La teoría del creacionismo
Esta postura se basa en doctrinas religiosas. Plantea que un agente divino creó todo; por ello, no se acepta que el ser humano y otras especies evolucionaran, sino que se considera que los humanos siempre existieron en una forma determinada y que todo fue hecho por voluntad divina. En esta visión se rechaza la explicación de la evolución biológica y, por ende, se niega o se pone en duda la interpretación de la evidencia científica en ese ámbito.
Sistema Solar
El Sol
El Sol es el centro de nuestro sistema planetario y una de las innumerables estrellas que existen en el universo. Para nosotros es la más cercana y la más importante, ya que su influencia sobre la Tierra es trascendental: es la fuente de calor y energía, y todo en el planeta se agita, se mueve y cambia gracias a él. Es, por tanto, vital para el bienestar de los seres vivos.
La principal teoría sobre su formación indica que el Sol se formó por compactación a partir de una nebulosa de gas y polvo que giraba, bajo la acción de la gravedad.

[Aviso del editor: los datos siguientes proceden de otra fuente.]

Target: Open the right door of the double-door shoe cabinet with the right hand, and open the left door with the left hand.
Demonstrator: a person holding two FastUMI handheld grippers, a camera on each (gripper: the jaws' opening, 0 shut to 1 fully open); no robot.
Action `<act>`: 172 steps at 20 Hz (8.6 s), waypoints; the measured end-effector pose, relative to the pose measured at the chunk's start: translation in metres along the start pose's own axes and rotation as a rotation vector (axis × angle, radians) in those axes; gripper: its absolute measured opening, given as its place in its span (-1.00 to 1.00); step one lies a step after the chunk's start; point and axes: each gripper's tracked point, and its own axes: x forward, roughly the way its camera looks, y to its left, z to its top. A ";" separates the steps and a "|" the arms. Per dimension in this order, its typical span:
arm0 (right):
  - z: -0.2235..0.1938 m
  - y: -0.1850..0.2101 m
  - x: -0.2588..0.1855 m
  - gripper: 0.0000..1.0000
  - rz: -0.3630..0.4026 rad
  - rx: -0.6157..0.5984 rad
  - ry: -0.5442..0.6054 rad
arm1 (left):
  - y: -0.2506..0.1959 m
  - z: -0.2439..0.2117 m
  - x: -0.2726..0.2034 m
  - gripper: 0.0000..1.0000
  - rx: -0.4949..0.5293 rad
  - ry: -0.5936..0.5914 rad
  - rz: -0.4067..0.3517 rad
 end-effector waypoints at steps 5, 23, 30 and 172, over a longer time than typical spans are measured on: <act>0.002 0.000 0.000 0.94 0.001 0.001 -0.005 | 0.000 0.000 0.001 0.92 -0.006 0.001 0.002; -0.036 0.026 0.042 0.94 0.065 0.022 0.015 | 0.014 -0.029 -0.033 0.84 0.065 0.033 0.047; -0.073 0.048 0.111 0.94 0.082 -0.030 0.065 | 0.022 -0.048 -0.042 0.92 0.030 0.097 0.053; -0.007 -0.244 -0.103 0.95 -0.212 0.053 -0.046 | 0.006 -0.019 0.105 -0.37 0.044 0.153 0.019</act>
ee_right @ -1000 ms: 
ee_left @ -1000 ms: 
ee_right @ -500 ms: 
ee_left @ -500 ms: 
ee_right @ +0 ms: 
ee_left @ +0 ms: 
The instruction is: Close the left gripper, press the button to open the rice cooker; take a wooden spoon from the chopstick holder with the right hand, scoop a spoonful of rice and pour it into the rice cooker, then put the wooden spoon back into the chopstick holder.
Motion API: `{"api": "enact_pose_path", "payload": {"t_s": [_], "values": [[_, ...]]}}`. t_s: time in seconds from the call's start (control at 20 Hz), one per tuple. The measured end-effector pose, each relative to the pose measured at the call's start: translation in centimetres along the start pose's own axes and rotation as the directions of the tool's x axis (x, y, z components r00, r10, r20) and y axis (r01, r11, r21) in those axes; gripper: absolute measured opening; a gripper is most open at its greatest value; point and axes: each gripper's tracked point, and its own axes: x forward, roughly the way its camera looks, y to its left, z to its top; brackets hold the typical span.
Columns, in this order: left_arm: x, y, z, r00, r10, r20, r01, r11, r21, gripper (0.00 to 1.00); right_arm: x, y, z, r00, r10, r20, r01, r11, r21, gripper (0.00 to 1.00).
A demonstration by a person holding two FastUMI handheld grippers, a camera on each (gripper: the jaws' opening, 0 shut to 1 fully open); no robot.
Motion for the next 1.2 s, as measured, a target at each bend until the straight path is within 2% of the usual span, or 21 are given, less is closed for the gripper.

Clasificación de los planetas
Planetas interiores
Son aquellos ubicados más cerca del Sol, como Mercurio, Venus, la Tierra y Marte. Son los más pequeños y están constituidos principalmente por rocas y metales, ya que las altas temperaturas impiden que materiales volátiles (como hielo, hidrógeno y gases ligeros) se retengan en cantidades apreciables.
Planetas exteriores
Este grupo comprende los planetas más alejados del Sol, como Júpiter, Saturno, Urano y Plutón (según clasificaciones históricas). Son de mayor tamaño y presentan temperaturas más bajas en comparación con los planetas interiores.
Fenómenos y emisiones solares
Fulguración solar
Son emisiones de grandes cantidades de plasma —una mezcla de protones y electrones— que solo pueden ser contenidas por campos magnéticos.
Viento solar
Son corrientes de partículas ionizadas a gran velocidad, propulsadas por el exceso de energía liberada en eventos como las fulguraciones solares.
Aurora boreal
Se producen cuando partículas cargadas del Sol chocan con la atmósfera cerca de los polos, produciendo estallidos de color. Las partículas desprendidas por el Sol son atraídas por los campos magnéticos de la magnetosfera y conducidas hacia las regiones polares, donde interactúan con los gases atmosféricos y generan las auroras.
Efecto Doppler
El efecto Doppler es el aumento o la disminución de la frecuencia de una onda que depende de la distancia y la velocidad relativa entre un objeto y la fuente emisora. Por ejemplo: cuando escuchamos una sirena de policía o de una ambulancia al pasar, percibimos que el sonido cambia conforme el vehículo se acerca y se aleja.
Lo mismo sucede con la luz: cuando una fuente se aleja, su radiación se desplaza hacia longitudes de onda más largas (se observa corrimiento al rojo); cuando se acerca, la radiación se desplaza hacia longitudes de onda más cortas (se observa corrimiento al azul). Estos desplazamientos permiten estimar velocidades y distancias de objetos astronómicos y, en conjunto con otros métodos, contribuyen a estimaciones sobre la edad y evolución de estrellas y galaxias.